When you configure a report server to run in SharePoint integrated mode, the report server uses the authentication provider and permissions defined in the SharePoint Web application to control access to report server items and operations.

Permission to access items and operations is granted through SharePoint security policies that map a user or group account with a permission level, relative to an item. Conceptually, it is identical to how role assignments are used in a native mode report server deployment, where a role assignment maps a user or group account to a set of allowable tasks relative to an item. As is common with most role-based authorization models, SharePoint security provides permission inheritance to reduce the complexity and overhead of maintaining a large number of policies.

If you are deploying report server content types to a SharePoint site, you need to know the following:

Before you can set permissions, you must configure each server for integration. For more information, see Configuring Reporting Services for SharePoint 2010 Integration.

A SharePoint Web application can use Windows Authentication or Forms authentication. A report server will process requests from either one. You can configure authentication in these combinations:

  • Windows Authentication using Kerberos

  • Windows Authentication using NT LAN Manager (NTLM)

  • Forms authentication

NoteNote

Both Reporting Services and SharePoint products and technologies support forms authentication. The implementation is different for each product group and they are not compatible. Reporting Services custom authentication extensions are not supported for report servers that run in SharePoint integration mode.

The following table summarizes the benefits and drawbacks to each of the authentication providers:

Benefits

Drawbacks

Windows Authentication using Kerberos

Works in single-server and multi-server deployment scenarios.

Supports using Windows integrated credentials for external data sources.

Does not work with NTLM authentication in multi-server deployments.

Requires complex domain and configuration server configuration.

Windows Authentication using NTLM or Forms authentication

Works with Kerberos and all non-Kerberos authentication scenarios.

Does not support Windows integrated credentials for external data sources.

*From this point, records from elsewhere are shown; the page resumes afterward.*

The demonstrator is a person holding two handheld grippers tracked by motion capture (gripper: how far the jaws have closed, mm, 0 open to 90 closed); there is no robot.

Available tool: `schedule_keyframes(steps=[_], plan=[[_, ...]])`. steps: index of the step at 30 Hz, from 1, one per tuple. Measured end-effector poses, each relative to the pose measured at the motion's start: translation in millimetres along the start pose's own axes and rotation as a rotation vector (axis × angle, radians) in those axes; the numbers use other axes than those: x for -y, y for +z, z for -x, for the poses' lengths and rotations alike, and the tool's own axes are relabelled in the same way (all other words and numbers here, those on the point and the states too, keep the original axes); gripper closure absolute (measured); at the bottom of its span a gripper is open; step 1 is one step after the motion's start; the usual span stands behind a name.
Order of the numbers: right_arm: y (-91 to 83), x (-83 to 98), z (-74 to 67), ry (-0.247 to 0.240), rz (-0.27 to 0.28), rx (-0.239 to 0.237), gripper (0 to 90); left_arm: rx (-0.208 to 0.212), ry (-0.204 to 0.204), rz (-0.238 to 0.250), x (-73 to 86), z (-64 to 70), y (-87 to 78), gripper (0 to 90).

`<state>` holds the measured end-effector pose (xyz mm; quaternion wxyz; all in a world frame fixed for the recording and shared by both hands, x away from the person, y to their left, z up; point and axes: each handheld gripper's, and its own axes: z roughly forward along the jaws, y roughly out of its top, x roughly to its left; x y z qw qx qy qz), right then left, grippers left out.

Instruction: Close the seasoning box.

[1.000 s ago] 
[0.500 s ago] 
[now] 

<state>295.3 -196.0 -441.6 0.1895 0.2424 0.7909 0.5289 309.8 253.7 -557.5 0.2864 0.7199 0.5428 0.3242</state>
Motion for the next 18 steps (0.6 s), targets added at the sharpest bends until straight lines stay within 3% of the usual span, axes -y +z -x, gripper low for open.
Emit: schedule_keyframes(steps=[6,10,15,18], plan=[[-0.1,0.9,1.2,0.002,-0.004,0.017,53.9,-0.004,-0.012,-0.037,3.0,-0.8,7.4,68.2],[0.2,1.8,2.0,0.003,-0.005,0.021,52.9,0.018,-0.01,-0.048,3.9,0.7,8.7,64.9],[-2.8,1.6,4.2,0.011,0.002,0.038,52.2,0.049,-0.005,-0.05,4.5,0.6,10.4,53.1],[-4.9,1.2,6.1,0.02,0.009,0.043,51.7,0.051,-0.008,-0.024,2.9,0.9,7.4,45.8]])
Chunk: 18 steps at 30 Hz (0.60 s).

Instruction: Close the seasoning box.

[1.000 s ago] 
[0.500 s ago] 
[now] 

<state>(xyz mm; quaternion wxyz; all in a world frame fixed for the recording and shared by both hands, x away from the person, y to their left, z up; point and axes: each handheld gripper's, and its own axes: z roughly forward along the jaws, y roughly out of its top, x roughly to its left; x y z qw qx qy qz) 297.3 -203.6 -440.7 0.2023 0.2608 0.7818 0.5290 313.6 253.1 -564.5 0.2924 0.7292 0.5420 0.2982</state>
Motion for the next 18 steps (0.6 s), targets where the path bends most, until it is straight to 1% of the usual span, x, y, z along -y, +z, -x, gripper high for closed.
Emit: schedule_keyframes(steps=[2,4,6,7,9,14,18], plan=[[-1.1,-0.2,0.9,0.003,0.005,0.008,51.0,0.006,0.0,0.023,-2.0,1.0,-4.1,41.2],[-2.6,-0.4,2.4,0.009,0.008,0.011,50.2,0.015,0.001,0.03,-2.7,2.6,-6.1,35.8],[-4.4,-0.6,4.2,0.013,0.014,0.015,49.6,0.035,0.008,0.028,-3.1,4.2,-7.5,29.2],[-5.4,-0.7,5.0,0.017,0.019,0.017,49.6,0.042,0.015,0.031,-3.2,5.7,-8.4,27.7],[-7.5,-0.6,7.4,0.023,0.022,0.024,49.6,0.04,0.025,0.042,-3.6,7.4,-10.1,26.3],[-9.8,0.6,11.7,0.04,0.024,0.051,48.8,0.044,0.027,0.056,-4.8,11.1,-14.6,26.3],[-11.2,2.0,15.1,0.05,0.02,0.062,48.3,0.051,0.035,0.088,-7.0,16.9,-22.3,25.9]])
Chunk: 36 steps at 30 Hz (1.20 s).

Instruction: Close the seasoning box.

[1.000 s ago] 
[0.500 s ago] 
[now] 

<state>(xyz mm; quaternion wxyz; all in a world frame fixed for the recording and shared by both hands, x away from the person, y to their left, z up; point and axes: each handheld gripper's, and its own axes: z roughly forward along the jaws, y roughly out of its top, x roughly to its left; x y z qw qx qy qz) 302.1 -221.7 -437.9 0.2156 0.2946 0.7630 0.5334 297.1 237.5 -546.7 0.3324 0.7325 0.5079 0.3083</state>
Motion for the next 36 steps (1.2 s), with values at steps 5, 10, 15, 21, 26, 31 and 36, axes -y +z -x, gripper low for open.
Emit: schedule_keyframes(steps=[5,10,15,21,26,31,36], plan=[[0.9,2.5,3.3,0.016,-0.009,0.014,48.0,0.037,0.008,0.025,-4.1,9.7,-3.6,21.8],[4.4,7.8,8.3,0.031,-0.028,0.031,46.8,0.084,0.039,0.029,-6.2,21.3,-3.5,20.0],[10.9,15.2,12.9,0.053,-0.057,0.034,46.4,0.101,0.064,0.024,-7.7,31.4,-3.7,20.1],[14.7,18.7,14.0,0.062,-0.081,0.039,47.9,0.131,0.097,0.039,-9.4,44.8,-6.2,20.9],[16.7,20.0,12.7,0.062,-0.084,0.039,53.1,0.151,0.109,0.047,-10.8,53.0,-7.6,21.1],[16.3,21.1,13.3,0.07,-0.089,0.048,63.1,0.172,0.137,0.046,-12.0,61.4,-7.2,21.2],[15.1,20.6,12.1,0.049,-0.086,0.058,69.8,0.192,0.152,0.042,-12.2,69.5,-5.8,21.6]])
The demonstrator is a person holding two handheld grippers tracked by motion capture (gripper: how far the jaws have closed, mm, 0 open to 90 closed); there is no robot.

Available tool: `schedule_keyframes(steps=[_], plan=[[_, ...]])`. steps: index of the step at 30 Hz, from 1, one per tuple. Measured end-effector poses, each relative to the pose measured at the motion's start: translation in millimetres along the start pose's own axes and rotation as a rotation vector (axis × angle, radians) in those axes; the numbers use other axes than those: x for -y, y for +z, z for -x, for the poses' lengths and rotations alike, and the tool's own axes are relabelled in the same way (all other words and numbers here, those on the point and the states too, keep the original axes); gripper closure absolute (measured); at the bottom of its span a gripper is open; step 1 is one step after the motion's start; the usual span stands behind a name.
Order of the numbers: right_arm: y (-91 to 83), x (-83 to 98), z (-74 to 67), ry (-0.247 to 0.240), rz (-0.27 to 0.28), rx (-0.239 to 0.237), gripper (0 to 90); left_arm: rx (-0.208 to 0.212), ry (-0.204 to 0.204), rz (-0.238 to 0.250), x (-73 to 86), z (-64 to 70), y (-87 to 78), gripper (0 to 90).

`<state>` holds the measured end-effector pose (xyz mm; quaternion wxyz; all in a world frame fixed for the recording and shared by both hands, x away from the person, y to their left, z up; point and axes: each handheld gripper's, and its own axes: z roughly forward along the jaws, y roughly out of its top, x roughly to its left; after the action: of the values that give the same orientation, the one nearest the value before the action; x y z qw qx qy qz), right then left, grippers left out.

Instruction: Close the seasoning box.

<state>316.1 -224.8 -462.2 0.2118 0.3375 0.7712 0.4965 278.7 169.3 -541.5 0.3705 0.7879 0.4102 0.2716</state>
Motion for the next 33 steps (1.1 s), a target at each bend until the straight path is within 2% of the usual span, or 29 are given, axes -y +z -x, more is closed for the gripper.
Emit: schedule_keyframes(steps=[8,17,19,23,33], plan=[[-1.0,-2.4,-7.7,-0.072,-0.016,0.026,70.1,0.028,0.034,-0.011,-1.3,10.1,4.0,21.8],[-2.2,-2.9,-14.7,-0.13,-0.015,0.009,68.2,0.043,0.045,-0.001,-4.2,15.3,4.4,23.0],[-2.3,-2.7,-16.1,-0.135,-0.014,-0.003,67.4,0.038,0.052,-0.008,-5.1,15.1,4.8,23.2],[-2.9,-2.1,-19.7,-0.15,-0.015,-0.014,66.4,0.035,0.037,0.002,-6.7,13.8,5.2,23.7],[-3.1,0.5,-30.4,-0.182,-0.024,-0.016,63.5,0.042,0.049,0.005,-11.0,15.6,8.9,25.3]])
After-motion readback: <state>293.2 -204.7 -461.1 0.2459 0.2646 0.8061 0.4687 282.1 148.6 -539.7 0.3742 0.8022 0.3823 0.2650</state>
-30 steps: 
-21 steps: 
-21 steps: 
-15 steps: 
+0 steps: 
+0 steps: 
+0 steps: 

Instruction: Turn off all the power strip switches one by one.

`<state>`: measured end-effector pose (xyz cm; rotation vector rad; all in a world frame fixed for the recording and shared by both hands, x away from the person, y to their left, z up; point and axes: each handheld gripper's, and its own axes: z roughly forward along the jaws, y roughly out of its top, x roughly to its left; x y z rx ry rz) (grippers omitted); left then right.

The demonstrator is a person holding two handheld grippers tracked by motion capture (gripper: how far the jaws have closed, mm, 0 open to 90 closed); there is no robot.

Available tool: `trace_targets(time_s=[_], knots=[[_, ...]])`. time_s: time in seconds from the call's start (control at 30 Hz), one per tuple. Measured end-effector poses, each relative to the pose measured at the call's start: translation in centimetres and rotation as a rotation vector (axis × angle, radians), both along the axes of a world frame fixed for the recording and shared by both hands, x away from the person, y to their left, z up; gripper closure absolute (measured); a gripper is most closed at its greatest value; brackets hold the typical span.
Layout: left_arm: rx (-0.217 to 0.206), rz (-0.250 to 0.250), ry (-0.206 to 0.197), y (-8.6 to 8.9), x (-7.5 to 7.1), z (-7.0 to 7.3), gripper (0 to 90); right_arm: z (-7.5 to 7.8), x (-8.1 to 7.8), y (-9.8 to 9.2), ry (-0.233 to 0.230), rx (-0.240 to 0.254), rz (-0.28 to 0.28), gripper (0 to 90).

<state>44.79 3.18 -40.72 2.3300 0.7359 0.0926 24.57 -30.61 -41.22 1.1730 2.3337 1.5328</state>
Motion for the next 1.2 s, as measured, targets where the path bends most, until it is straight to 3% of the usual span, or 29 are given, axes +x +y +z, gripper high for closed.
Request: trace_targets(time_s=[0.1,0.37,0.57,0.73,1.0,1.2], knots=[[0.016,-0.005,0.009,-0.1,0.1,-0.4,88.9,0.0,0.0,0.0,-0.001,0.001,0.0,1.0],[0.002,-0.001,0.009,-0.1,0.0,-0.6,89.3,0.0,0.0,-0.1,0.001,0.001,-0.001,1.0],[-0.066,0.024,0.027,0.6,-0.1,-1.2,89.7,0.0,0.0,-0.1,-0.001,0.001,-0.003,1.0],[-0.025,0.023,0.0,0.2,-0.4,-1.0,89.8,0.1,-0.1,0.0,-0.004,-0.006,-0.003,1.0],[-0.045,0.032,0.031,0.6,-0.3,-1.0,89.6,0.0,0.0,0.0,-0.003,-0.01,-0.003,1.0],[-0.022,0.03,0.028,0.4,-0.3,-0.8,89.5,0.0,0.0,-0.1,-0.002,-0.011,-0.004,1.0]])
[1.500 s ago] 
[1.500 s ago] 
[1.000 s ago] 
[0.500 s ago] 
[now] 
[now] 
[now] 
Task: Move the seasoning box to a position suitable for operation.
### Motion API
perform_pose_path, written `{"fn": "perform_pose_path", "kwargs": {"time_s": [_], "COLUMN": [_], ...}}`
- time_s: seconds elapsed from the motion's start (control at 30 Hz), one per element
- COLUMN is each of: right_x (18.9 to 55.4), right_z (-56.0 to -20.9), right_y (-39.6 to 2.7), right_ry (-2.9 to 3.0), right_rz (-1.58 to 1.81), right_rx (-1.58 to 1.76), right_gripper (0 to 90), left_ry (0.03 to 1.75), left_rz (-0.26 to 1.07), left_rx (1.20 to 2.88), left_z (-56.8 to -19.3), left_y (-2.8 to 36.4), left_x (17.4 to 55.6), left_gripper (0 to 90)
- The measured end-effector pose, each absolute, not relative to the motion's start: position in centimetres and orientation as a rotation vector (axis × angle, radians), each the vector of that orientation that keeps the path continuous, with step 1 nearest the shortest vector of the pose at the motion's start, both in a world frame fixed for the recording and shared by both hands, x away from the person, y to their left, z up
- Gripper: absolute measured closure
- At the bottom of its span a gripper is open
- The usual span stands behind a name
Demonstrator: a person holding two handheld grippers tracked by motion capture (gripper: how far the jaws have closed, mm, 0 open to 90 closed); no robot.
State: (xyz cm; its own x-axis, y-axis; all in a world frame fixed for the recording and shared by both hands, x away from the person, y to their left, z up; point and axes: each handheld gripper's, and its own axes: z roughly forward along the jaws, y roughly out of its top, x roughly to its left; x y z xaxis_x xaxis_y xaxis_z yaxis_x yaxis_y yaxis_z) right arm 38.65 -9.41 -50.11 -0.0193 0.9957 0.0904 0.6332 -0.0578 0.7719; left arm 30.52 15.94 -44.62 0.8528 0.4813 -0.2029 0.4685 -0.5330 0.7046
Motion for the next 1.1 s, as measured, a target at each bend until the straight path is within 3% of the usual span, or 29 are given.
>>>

SharePoint 2010 products support Claims Based Authentication. SQL Server 2008 R2 Reporting Services in SharePoint integrated mode will work with SharePoint Claims enabled Web applications by using Trusted Account authentication and SharePoint User tokens. For more information on how Reporting Services supports Claims Authentication, see Claims Authentication and Reporting Services. For more information on Claims based authentication, see Claims-Based Identity Overview.

All requests for a report server item or operation must be a valid authenticated request. The authentication provider you are using determines how that request is processed.

Windows Integrated Security Using Kerberos

If the SharePoint Web application is configured for Windows Authentication using Kerberos, the connection from the SharePoint Web application to the report server can use the impersonated or delegated credentials of the current Windows user. By using Windows integrated security with Kerberos and identity delegation, you can eliminate the classic "double-hop" issue wherein Windows credentials expire after a single connection. It can also expand the set of options that are available to you when you configure data source connections for reports and models. The following diagram shows the connections when a report server is configured for SharePoint integration, and the SharePoint Web application uses Windows Authentication with Kerberos and identity delegation.

Connections in SharePoint integrated mode
Connection 1

A user accesses a SharePoint site under the user token created when the user logged on to the network. It contains the user identity and group membership. The SharePoint Web application authenticates the user. The user requests a report server item or operation.

Connection 2

The SharePoint Web application sends the token and the request to the report server. The connection request is sent under the delegated Windows identity of the user. The report server authenticates the user to see whether the user is allowed to access the report server.

Connection 3

If authentication is successful, the report server will use the user account of the Reporting Services instance to make a connection to the SharePoint content databases to verify that the user is authorized to access the item or operation. If authorization is successful, the report server services the request.

Connection 4

If the user is viewing a report, the report server can delegate the Windows identity of the user during report processing to retrieve data from external data sources. This means that when you set data source properties on a report, you can select the Windows integrated security option for the data source connection. For more information, see Specifying Credential and Connection Information for Report Data Sources (SSRS) and How to: Create and Manage Shared Data Sources (Reporting Services in SharePoint Integrated Mode) in SQL Server Books Online.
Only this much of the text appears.